If you’re wondering why you’re not seeing forests of election signs at Surrey intersections as federal candidates compete for your vote, it’s intentional.
Last May, Surrey city council approved a ban on election signs on all public property and highways after the removal of illegally placed signs cost the city a pretty penny last fall.
The city estimates it spent $160,000 removing roughly 1,800 illegally placed signs in the 2018 Surrey civic election. That figure factors in labour, equipment, disposal and administration. Meantime, only $8,600 was collected in fees related to the removal of the signs.
“Basically, we’re not allowing any signage within the City of Surrey right-of-way,” explained Rob Costanzo, Surrey’ general manager of corporate services. “So not on medians, boulevards or any city parkland. No public property whatsoever. Signs must be contained to private property only.”
Costanzo noted the city will no longer be storing signs that have been removed. Previously, city staff would take signs to a city facility and candidates could retrieve them, for a fee.
Now, any signs found in contravention of the city’s new rules will be removed and destroyed, Costanzo explained.
“We’re just not going there anymore. It’s an impact and a burden to our taxpayers,” Costanzo told the Now-Leader.
So far, Costanzo said the city has removed “a number” of signs belonging to candidates running in the Oct. 21 federal election.
“But compared to previous elections, be it municipal, provincial or federal, it’s been a complete change to what was done before.”
In May when council discussed the ban, Councillor Brenda Locke said there are “so many great reasons” to prohibit the signs in this way.
“First of all, the cost to Surrey to manage election signs is getting cost prohibitive and it’s actually kind of silly,” she said at the time. “Litter and waste and all the other things that go along with sign games and sign wars that happen in elections. I’m very supportive of this for that reason. The most important, of course, is to get rid of all of the signs that end up littering our streets and in our landfill. They are traffic disruptors.”
Mayor Doug McCallum said last May that he, too, was happy to support the changes.

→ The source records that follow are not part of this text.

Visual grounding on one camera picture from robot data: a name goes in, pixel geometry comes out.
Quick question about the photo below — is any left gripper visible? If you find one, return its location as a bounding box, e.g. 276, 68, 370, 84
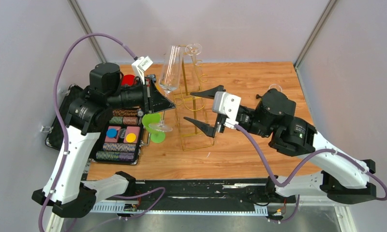
107, 76, 175, 114

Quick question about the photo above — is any green wine glass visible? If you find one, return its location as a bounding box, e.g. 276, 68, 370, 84
142, 113, 165, 144

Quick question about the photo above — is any red wine glass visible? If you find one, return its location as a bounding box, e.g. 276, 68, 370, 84
121, 74, 136, 86

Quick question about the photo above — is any clear wine glass rearmost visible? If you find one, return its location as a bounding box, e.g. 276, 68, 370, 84
185, 43, 203, 83

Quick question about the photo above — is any clear wine glass front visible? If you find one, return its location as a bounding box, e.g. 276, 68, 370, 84
268, 84, 283, 93

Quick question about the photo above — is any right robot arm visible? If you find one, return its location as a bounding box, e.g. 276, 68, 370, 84
190, 85, 376, 204

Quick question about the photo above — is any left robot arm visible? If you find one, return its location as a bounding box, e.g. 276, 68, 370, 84
32, 63, 176, 218

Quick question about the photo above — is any yellow round chip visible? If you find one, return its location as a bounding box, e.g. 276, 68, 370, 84
125, 133, 137, 143

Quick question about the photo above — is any clear dealer button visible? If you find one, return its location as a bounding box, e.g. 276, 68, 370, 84
119, 128, 126, 139

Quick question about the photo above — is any black poker chip case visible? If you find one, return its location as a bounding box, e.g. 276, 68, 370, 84
45, 84, 144, 165

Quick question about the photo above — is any blue round chip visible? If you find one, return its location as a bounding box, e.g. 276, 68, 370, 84
106, 128, 118, 138

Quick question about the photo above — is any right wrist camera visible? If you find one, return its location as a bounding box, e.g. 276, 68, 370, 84
212, 91, 241, 129

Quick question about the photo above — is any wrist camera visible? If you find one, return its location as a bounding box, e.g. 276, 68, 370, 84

“I think during the campaign we indicated that if we did get elected we would bring this sign bylaw into force in Surrey. The criticism that we received during the campaign, or I can say myself anyways, on signs, was horrific. There was many, many complaints,” McCallum said.
“But I think the most important thing we felt very strongly is so many of the signs were a safety concern at our intersections. Certainly as I drove around the community and seeing all the signs at major intersections, a lot of them blocking the view of the cross streets and so forth, it was a real danger,” he added.
In a report to council, city staff noted the proliferation of election signage during campaigns is “both distracting to motorists and places a significant burden on City resources, at the expense of the taxpayers, to ensure compliance.”